I due, l'uno bianco latte e l'altro lucido e nero sfociavano in mare a poche centinaia di metri l'uno dall'altro in un tratto di costa nel quale non appena iniziò il turismo di massa sorsero da un anno all'altro una decina di camping.
I turisti del boom economico che lavoravano nelle salubri fabbriche del nord, potevano così sguazzare felici in un mare dal quale alghe, cozze e ricci da un pezzo se n'erano andati inorriditi.

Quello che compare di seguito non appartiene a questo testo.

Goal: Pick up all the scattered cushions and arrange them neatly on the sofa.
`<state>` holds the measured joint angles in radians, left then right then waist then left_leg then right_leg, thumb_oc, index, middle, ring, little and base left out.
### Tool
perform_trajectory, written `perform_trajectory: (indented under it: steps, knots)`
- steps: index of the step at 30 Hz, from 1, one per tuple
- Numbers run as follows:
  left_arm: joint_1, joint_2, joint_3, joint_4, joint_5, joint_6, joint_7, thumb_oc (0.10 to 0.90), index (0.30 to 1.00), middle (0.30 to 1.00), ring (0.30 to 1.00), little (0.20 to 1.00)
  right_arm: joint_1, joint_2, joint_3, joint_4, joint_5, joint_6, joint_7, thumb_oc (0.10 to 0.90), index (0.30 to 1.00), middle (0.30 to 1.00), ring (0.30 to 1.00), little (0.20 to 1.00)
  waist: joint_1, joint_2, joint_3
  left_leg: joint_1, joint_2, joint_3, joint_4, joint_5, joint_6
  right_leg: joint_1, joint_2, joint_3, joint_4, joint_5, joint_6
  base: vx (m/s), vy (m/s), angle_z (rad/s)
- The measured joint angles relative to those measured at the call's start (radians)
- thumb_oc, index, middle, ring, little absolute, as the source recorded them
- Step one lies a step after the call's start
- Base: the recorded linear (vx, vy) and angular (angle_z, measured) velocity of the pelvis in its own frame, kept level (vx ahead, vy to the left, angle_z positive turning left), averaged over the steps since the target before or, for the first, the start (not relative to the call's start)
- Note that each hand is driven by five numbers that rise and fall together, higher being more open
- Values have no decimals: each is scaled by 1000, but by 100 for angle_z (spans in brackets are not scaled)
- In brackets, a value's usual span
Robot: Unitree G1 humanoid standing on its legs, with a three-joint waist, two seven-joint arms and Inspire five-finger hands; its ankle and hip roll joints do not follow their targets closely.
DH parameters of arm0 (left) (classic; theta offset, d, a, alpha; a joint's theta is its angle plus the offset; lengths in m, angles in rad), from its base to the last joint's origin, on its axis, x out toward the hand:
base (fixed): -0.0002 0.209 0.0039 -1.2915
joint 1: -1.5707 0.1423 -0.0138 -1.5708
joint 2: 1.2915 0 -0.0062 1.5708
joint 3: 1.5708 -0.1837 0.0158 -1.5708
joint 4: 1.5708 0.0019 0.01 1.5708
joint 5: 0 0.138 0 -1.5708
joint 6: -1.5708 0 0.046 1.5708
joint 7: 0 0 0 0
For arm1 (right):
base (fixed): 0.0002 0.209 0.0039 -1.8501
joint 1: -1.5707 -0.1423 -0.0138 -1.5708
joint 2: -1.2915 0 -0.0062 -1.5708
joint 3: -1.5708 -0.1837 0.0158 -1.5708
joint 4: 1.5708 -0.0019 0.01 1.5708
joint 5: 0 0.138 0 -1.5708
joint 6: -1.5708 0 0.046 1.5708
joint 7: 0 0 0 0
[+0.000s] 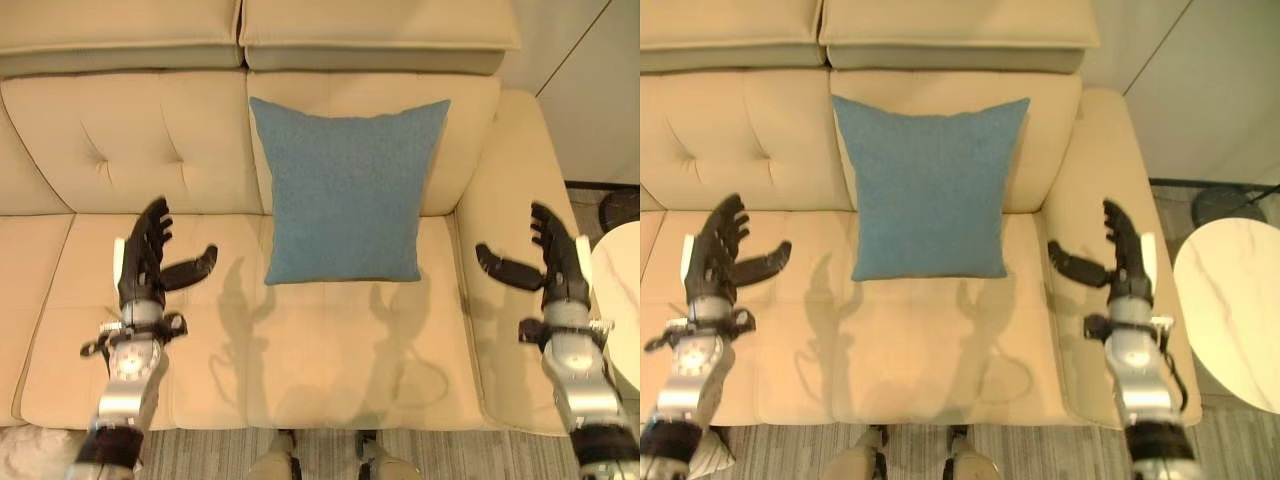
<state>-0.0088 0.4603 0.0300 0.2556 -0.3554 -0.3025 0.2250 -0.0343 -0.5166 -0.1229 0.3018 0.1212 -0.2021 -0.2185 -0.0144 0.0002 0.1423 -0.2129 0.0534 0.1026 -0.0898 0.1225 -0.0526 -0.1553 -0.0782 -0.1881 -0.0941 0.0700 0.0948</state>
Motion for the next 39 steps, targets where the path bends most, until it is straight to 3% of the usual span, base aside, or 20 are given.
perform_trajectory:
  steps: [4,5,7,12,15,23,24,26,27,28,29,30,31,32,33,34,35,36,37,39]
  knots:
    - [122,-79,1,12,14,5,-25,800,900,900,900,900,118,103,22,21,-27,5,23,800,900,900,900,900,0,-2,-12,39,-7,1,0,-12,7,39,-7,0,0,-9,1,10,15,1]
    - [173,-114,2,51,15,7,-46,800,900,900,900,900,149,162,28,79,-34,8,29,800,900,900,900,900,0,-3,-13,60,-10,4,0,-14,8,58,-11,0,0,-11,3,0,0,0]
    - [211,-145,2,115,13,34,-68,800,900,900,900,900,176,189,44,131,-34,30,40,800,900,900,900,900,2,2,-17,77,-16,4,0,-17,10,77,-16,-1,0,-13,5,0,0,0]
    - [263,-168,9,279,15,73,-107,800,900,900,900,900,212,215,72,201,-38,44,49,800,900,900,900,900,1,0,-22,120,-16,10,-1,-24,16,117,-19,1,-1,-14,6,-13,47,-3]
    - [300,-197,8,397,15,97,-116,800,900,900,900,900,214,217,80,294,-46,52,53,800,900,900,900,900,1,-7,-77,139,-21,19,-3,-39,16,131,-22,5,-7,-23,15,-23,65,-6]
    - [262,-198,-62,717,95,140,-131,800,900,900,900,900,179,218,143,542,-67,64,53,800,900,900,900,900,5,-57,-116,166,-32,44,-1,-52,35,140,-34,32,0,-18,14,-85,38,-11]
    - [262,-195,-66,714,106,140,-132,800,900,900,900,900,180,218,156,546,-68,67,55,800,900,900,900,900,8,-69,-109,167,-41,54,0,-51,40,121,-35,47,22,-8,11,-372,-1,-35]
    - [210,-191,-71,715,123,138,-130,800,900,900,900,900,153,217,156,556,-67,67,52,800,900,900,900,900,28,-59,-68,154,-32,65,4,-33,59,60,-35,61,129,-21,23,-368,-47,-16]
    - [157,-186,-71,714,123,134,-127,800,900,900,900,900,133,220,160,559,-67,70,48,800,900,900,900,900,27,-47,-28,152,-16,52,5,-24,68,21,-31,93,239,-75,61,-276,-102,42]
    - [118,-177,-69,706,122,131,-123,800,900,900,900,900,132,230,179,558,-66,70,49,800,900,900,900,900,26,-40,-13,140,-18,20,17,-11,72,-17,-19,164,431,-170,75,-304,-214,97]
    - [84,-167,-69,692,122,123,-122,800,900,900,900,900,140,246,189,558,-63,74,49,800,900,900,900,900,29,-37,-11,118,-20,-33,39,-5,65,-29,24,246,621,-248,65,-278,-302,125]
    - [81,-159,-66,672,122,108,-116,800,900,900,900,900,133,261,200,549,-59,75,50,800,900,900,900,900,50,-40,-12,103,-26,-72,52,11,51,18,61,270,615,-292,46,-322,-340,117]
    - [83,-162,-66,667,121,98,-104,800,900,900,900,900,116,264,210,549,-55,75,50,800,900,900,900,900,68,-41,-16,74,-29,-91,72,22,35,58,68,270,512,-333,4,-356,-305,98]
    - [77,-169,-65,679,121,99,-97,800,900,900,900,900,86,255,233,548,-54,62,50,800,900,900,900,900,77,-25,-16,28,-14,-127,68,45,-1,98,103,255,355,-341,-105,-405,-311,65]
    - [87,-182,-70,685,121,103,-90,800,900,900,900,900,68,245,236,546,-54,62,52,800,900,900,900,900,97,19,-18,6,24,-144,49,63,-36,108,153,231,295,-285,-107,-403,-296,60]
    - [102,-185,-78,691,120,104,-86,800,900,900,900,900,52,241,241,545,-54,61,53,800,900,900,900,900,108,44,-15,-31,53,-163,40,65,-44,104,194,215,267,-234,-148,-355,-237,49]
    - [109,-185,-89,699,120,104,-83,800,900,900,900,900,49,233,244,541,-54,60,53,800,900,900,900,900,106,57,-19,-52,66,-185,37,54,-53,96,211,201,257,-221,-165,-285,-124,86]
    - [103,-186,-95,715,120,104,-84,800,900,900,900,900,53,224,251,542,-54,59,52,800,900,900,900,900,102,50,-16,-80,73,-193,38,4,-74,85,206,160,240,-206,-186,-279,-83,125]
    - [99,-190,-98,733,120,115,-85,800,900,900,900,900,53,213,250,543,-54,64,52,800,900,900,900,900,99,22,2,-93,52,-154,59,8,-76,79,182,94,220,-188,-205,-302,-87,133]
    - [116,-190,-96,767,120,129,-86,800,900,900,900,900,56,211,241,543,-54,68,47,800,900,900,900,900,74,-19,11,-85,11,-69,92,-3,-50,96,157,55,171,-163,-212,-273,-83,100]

Si può obiettare che queste son cose scontate, che è inutile dirle di nuovo, altri le hanno già scritte, magari in opere scientifiche, corredate di grafici e statistiche, ma ricordarle è giusto. E' giusto ricordare quello che è stato un autentico genocidio compiuto dando a intendere che era progresso, è importante ricordare, specialmente in questi tempi accelerati, nei quali la memoria storica dei fatti accaduti e delle cause che li hanno provocati svapora ad una velocità che và di pari passo al generale istupidimento di una società che dicono globalizzata e che invece è soltanto omogeneizzata nei suoi aspetti più disumani."

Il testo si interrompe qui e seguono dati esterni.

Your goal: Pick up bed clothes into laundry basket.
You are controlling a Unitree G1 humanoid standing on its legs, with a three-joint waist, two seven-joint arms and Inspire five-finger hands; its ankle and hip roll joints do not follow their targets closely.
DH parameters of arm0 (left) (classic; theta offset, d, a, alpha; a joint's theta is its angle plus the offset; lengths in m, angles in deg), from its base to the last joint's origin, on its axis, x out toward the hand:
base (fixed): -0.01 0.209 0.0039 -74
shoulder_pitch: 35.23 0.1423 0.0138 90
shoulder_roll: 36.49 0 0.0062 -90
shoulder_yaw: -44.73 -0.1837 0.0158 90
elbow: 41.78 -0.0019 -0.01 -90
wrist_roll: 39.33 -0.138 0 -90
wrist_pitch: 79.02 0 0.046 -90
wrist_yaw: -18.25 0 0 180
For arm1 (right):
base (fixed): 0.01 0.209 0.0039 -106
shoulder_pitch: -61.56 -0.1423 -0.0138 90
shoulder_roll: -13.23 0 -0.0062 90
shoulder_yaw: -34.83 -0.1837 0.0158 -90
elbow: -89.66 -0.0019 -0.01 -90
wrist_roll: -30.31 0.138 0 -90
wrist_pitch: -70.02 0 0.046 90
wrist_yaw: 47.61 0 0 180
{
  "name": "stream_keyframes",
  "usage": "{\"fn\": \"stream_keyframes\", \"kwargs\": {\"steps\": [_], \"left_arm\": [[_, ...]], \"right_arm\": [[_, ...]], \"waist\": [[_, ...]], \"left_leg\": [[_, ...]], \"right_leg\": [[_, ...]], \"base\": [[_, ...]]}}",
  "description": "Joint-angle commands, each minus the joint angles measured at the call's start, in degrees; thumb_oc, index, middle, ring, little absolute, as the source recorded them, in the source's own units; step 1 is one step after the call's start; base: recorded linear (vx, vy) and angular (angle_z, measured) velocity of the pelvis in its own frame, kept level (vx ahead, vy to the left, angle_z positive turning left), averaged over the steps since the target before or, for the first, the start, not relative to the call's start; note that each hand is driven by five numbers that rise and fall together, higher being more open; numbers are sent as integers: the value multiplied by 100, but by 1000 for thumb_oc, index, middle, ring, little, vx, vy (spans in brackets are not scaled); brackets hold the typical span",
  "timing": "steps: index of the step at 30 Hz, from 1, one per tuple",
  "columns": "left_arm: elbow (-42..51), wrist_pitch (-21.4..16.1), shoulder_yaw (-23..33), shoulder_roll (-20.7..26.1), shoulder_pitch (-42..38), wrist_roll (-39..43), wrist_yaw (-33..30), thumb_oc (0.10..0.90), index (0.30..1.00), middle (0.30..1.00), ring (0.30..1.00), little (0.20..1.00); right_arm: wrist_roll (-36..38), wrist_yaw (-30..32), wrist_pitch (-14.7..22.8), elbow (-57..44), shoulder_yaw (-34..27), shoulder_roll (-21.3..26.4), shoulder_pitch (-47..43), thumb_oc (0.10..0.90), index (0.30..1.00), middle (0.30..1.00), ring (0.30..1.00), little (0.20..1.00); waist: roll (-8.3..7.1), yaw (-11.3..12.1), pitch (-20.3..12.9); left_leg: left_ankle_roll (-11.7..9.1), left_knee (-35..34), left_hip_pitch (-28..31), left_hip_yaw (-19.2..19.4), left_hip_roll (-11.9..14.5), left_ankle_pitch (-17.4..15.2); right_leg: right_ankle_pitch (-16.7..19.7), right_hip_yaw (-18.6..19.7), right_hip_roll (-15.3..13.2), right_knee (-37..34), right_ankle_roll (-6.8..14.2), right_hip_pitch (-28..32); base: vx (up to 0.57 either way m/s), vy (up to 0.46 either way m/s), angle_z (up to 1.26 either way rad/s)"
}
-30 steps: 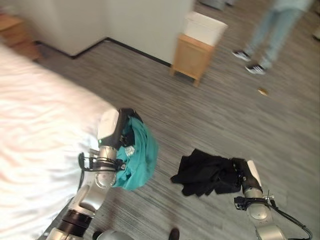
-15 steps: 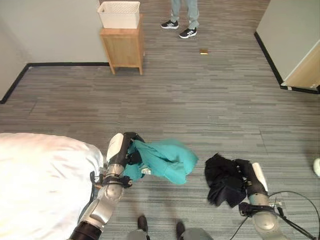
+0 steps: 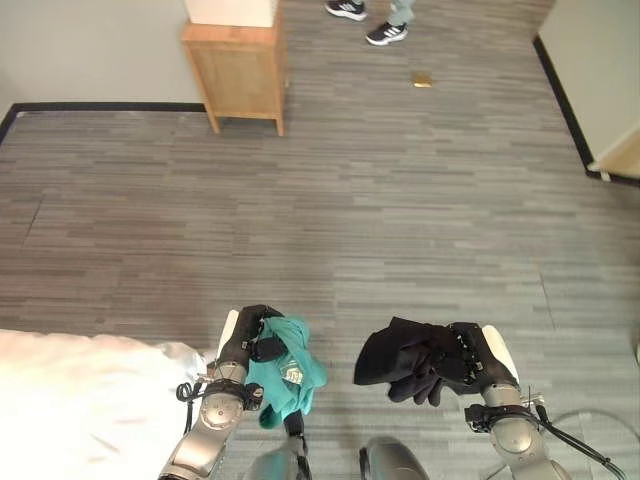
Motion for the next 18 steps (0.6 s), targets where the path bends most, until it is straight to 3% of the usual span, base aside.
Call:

  • Sull'altare del progresso
Ho letto il brano indicato...Ci sarebbero infinite "storie" dolorose, in quel periodo, da recuperare alla memoria collettiva... in fatto di insipiente (qualcuno con il rogor ci si lavava la faccia) ed anzi criminale impiego di micidiali sostanze per far produrre, a infimo costo industriale ma ad altissimo costo in vite umane e in termini di inquinamento ambientale) diserbanti, concimi, etc. ed anche asbesto (amianto) confezionato per l'industria automobilistica (freni) e dell'edilizia etc. La giustificazione: non si può imputare ad alcuno il fatto che ancora non fosse accertata scientificamente la loro pericolosità... eppoi se si vuole stare meglio tutti e lavorare...qualcuno dovrà pure esporsi ai rischi che fatalmente sono connessi alle lavorazioni industriali... fatalità, sempre fatalità!

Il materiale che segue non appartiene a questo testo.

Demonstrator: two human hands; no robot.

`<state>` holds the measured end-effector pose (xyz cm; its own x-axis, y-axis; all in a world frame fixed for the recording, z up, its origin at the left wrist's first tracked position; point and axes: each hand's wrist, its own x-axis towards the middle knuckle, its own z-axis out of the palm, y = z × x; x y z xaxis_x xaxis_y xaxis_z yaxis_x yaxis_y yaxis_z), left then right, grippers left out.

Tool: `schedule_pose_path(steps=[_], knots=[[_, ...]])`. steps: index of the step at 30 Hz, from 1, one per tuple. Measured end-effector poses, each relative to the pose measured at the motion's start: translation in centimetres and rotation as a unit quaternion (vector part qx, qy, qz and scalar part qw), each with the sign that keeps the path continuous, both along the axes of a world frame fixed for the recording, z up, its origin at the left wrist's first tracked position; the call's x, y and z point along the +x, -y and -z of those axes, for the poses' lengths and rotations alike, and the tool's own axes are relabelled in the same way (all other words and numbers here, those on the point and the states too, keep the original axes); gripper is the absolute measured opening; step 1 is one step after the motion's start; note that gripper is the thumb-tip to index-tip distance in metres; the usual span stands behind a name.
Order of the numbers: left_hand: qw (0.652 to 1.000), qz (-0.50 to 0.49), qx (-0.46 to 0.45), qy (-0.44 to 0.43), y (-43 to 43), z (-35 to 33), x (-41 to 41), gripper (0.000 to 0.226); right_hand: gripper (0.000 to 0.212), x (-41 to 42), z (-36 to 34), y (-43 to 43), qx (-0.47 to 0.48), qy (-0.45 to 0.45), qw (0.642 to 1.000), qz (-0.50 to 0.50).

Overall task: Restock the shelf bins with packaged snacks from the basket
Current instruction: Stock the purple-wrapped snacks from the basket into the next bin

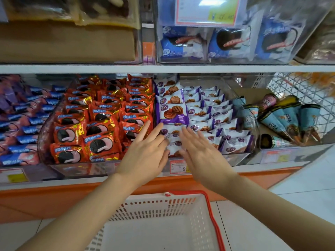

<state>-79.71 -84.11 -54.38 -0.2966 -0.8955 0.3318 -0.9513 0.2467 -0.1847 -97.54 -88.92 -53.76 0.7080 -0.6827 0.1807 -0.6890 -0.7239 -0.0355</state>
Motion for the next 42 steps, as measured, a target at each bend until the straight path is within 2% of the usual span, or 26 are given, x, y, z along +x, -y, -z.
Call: schedule_pose_path(steps=[2, 4, 6, 9, 11, 13, 14, 18, 21, 24, 27, 33, 36, 42], knots=[[1.000, -0.008, -0.016, -0.001, 0.3, -0.4, 0.2, 0.046, 0.060, -1.1, -0.9, 2.0, 0.005, 0.012, 0.999, 0.042], [0.999, -0.028, -0.027, 0.003, 1.3, -0.9, 0.4, 0.050, 0.057, -1.5, -0.9, 5.1, 0.006, -0.062, 0.993, 0.097], [0.999, -0.048, -0.015, 0.009, 2.6, -1.3, 0.5, 0.056, 0.057, -0.4, -0.8, 7.7, 0.062, -0.114, 0.986, 0.104], [0.997, -0.072, 0.024, 0.006, 4.3, -1.5, 0.2, 0.066, 0.057, 1.2, -0.8, 10.1, 0.152, -0.125, 0.976, 0.092], [0.997, -0.076, 0.025, -0.012, 4.8, -1.6, -0.1, 0.068, 0.055, 1.0, -1.4, 10.7, 0.169, -0.092, 0.978, 0.081], [0.997, -0.076, 0.014, -0.024, 5.1, -1.7, -0.2, 0.065, 0.054, 0.6, -1.8, 11.1, 0.152, -0.041, 0.983, 0.091], [0.997, -0.078, 0.010, -0.025, 5.1, -1.7, -0.2, 0.064, 0.054, 0.5, -1.9, 11.4, 0.137, -0.046, 0.985, 0.094], [0.997, -0.071, 0.007, -0.042, 5.2, -1.6, -0.1, 0.061, 0.053, 1.2, -1.4, 12.1, 0.126, -0.137, 0.982, 0.041], [0.997, -0.063, 0.000, -0.053, 5.1, -1.6, 0.0, 0.059, 0.052, 1.0, -2.2, 12.6, 0.120, -0.156, 0.980, -0.001], [0.997, -0.064, -0.002, -0.051, 5.1, -1.5, 0.0, 0.058, 0.051, 1.3, -3.2, 14.2, 0.084, -0.102, 0.990, 0.043], [0.996, -0.063, -0.001, -0.056, 5.2, -1.3, 0.0, 0.058, 0.055, 2.3, -2.6, 15.8, 0.085, -0.160, 0.980, 0.081], [0.996, -0.064, -0.007, -0.063, 5.2, -1.3, 0.0, 0.057, 0.053, 3.5, -2.3, 16.9, 0.077, -0.209, 0.968, 0.111], [0.996, -0.066, -0.005, -0.066, 5.2, -1.2, -0.1, 0.057, 0.055, 4.4, -2.6, 17.3, 0.053, -0.177, 0.977, 0.109], [0.996, -0.069, -0.013, -0.060, 5.2, -1.1, 0.0, 0.057, 0.055, 4.8, -2.1, 19.1, 0.153, -0.107, 0.977, 0.101]])
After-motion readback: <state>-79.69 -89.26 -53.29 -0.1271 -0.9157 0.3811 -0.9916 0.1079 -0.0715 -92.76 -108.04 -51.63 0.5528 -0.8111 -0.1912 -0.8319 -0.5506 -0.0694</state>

Sull'altare del "progresso", dal dopoguerra ... a pochi anni or sono e a tutt'oggi, si sono sacrificate intere generazioni. E' la cosidetta monetizzazione del rischio, che impera in tutti i settori di lavoro... compreso quello dell'escavazione marmifera...E' di ieri la pubblicazione delle statistiche delle "morti bianche" in Italia, nelle fabbriche, in ogni altro insediamento lavaorativo e, in particolare, nell'edilizia: ogni giorno muoiono tre lavoratori! Solo da pochi annii sono stati riconosciutie e sanzionate-"ripagate" per legge le morti per amianto... Ma noi continuiamo a pensare che tutto sommato una discarica comprensoriale di cemento amianto ben impacchettato all'ex Cava Viti ci starebbe bene... e che tutto sommato qualche decina di inceneritori (pardon, termovalorizzatori) in più in Toscana e qualche discarica di rifiuti anche di obsoleta concezione in più in Lungiana porterebbero solo benefici... altro che la raccolta diffrenziata spinta etc
Quanto a testimonianze e riflessioni-denunce sui "benefici" dell'industrialismo spinto... invito a rileggere alcuni libri, come quelli di Alldo Cecchini (es. Vivere Domani del 1986); di Enzo Tiezzi, del 1984, Tempi storici Tempi biologici; Investi nel Millennio...a cura del Distretto Scolastico n. 2 di Lega Ambiente, sempre degli anni '80, nonchè il recentissimo Lavorare Uccide di Marco Rovelli.
Cordiali saluti, Mar Ven
Sinceramente non ho mia sentito parlare di Carrara come paese della Cuccagna. Forse lo era (e forse lo è ancora oggi) per certi industrialotti dalle mani bucate che non hanno saputo investire in arte quanto guadagnato, come è successo, invece, a tanti loro colleghi di Prato Grazie dell’inserimento nella storia minore. Vi ho scritto il 20\10 segnalandoVi 2 miei racconti di ambiente carrarese. Le avete letti? Ad abundantiam, nella rubrica Saggi del mio sito c’è un saggetto intitolato Le Cantine di Carrara che fu ripreso, a suo tempo, dalla rivista Il Sommelier (organo della FISAR). Grazie di una risposta. Buon lavoro a tutti.